UVM Students Send Nation's Largest Delegation to Washington Climate Rally
Release Date: 03-04-2009
More than 12,000 college students from across the country descended on Washington, D.C., over the weekend for Power Shift '09, a youth-led rally on climate change — and the University of Vermont sent the largest delegation of any school, 204 students.
"This year is going to be crucial to get the policies we need to slow climate change," said Jessica Serrante '10, who led the UVM students. "The science says we need to get down to 350 parts per million," of carbon dioxide in the atmosphere or risk irreversible damage to the planet, "but we're over 380 and rising," she said. "I'm worried."
Serrante noted that an international climate conference in Copenhagen this December will be a major deciding point in developing a new global agreement to reduce greenhouse gases. "One of our goals for the rally was to have lots of students and other people understand how important those negotiations in Copenhagen are going to be," she said, since the 1992 Kyoto climate treaty expires in 2012.
"We're not being radical enough," she said, "Corporate interests are getting in the way."
Piling into vans and buses in Vermont at 4 a.m. on Friday, the students arrived in Washington that afternoon and attended workshops and concerts and other activities throughout the weekend, including speeches by Nancy Pelosi, speaker of the U.S. House of Representatives, Lisa Jackson, the newly appointed administrator of the EPA, activist Van Jones, and writer Bill McKibben.
As part of the event, a small group of UVM students had meetings at the congressional offices of Senator Bernie Sanders and Congressman Peter Welch. "Senator Leahy was out of town," Serrante said, "but they've all been really supportive."
Despite a major snowstorm on Sunday and Monday, organizers say the event was the largest-ever collective action by students on climate change in the United States.
The rally was followed by an associated protest on Monday at the U.S. Capitol's power plant, a 99-year-old coal-powered facility that provides heat and air conditioning to the Capitol and other buildings. The largest source of carbon emissions and air pollution in Washington, D.C., the facility has become a symbolic center of conflict between climate change activists and pro-coal activists and legislators like West Virginia's Robert Byrd.
About 1,000 students, including a large group from UVM, planned a civil disobedience action, blocking the five entrances to the power plant for several hours on Monday afternoon. Just before the protest began, Nancy Pelosi announced plans to convert the plant from coal power to natural gas.
"We achieved what we wanted, and we held the gate for several hours," Serrante said. "The D.C police didn't arrest anyone."
"There is no such thing as clean coal," she said.
Connor Gibson '10, part of a Greenpeace team at the protest, described the marches as "high-intensity" and the activists as "inspired."

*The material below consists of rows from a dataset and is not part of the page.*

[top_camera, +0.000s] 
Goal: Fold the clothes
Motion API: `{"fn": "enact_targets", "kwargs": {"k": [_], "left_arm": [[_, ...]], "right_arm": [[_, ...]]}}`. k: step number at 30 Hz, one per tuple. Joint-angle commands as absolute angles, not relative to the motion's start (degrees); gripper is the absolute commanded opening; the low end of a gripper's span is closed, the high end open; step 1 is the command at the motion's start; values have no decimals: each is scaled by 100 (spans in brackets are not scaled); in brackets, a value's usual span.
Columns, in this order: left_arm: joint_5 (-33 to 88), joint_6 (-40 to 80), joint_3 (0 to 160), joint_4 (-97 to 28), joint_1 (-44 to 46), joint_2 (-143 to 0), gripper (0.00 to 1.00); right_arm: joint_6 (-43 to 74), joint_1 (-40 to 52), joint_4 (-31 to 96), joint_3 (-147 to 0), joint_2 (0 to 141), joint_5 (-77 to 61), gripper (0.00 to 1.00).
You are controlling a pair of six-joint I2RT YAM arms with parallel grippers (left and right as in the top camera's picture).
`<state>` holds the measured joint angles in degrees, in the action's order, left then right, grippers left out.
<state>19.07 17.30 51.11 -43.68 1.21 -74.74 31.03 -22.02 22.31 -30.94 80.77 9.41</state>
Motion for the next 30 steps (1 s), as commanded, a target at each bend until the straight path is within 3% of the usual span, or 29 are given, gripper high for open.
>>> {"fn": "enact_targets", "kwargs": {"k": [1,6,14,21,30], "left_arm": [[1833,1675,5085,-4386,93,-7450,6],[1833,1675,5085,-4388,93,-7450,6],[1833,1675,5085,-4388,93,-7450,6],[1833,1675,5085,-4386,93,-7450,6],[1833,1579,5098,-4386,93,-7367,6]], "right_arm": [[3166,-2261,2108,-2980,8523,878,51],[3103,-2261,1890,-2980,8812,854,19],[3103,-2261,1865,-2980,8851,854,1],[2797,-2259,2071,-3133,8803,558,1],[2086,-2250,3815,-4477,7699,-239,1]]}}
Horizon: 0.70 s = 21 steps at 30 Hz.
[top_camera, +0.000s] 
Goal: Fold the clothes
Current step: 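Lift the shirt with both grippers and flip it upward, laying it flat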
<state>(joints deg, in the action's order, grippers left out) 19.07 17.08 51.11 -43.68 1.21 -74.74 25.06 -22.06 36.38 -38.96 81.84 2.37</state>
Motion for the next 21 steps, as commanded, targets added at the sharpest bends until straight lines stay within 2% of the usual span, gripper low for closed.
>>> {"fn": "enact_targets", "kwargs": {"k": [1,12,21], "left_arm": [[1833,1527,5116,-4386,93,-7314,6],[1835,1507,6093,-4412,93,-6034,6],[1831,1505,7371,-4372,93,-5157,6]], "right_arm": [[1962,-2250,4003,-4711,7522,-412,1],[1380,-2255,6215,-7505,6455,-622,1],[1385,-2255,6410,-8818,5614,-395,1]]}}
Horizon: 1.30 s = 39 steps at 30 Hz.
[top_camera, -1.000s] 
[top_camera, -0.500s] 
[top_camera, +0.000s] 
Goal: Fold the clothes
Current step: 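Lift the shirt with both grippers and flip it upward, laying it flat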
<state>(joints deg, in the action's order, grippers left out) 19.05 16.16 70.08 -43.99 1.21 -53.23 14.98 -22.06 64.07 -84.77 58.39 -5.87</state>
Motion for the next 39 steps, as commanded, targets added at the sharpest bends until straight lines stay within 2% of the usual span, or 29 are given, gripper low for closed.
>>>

He was part of a group, "giving hot chocolate to the cold protesters, granola bars, trash bags for insulation, and just making sure everyone was safe and as comfortable as they could be," he said.
Professor Stephanie Kaza, the faculty sponsor for the students' trip, noted that many of the students plan to follow the rally with activism back on campus. "The last Power Shifters in '07 came back and organized the Forest Crimes Unit taking on toilet paper purchasing on campus," she noted, which contributed to a new university-wide contract for green-certified toilet paper.
"There's a big desire by some of the students to take on Vermont Yankee nuclear power plant; some want to work on local agricultural issues," another student leader of the rally, Basil Tsimoyianis '09, said. "We'll definitely do something around Earth Week."